In Svelte 5, $effect doesn’t run synchronously when its dependencies change. It’s scheduled as a microtask — it runs after the current execution context completes.

The sequence when you tap a gallery:

  1. openReader() sets viewMode = 'reader'
  2. Reader component starts mounting, queues image fetches
  3. Reader image fetches queue behind active sprite connections
  4. …microtask boundary…
  5. $effect in each GalleryRow fires, aborts sprite fetches
  6. Connections finally free up, reader images start loading

Steps 2-3 happen before step 5. The reader’s fetch calls are already queued behind occupied connections by the time the abort fires.

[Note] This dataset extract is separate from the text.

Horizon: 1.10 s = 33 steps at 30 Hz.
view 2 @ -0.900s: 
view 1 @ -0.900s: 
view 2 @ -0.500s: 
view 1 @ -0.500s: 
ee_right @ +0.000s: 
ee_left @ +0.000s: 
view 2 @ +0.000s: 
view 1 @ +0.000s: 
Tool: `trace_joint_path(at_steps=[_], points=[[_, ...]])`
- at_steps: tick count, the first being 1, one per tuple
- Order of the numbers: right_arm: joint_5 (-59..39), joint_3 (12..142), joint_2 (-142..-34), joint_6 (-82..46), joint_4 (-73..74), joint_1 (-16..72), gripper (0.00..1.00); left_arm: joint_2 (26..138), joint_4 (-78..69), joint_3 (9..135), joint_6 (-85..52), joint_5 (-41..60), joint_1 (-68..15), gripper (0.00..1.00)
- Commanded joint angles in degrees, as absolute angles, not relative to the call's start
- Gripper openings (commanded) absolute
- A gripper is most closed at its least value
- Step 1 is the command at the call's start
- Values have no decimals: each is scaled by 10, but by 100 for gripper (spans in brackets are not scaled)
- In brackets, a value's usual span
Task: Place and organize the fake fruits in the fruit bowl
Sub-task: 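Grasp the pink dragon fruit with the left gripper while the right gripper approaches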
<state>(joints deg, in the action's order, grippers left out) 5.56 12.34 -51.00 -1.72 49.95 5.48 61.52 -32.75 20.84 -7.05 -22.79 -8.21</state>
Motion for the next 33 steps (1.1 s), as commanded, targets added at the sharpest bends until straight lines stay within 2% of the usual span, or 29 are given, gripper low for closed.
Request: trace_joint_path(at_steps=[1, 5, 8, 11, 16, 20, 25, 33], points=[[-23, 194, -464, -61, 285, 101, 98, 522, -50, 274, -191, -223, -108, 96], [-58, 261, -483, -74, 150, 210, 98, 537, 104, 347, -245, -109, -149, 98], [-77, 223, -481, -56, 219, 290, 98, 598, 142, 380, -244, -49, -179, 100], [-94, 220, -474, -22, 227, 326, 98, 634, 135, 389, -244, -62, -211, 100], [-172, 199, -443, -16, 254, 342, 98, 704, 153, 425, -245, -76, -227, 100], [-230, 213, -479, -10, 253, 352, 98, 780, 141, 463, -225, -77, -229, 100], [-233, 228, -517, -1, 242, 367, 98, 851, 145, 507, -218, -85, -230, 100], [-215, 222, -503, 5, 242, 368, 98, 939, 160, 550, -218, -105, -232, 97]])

The Fix: Synchronous Centralized Abort

Added a Set<AbortController> to UIState. Each GalleryRow registers its controller on creation and unregisters on destroy:

class UIState {
    private _spriteControllers = new Set<AbortController>();

    registerSpriteController(c: AbortController) {
        this._spriteControllers.add(c);
    }

    abortAllSprites() {
        for (const c of this._spriteControllers) c.abort();
        this._spriteControllers.clear();
    }
}

openReader() calls abortAllSprites() as its first action, before setting any state:

openReader(gallery: Gallery, startPage: number, uiState: UIState) {
    uiState.abortAllSprites(); // synchronous — frees connections NOW
    this.activeGallery = gallery;
    this.currentPageIndex = startPage;
    this.saveProgress(gallery.gallery_id, startPage);
    uiState.setView('reader');
}

AbortController.abort() is synchronous. It immediately cancels all in-flight fetch() calls sharing that signal. The browser drops those connections. By the time the reader component mounts and makes its first image request, all 6 connections are available.

The Broader Lesson

HTTP/1.1’s 6-connection limit turns any polling pattern into a potential denial-of-service against your own app. The 202-poll pattern for sprite generation was correct for the backend (non-blocking, no held connections server-side), but created client-side connection starvation.

Reactive frameworks make this worse because state changes and their side effects aren’t synchronous. If you need something to happen before a view transition — like freeing network resources — you can’t rely on reactive effects. You need imperative, synchronous cleanup in the transition function itself.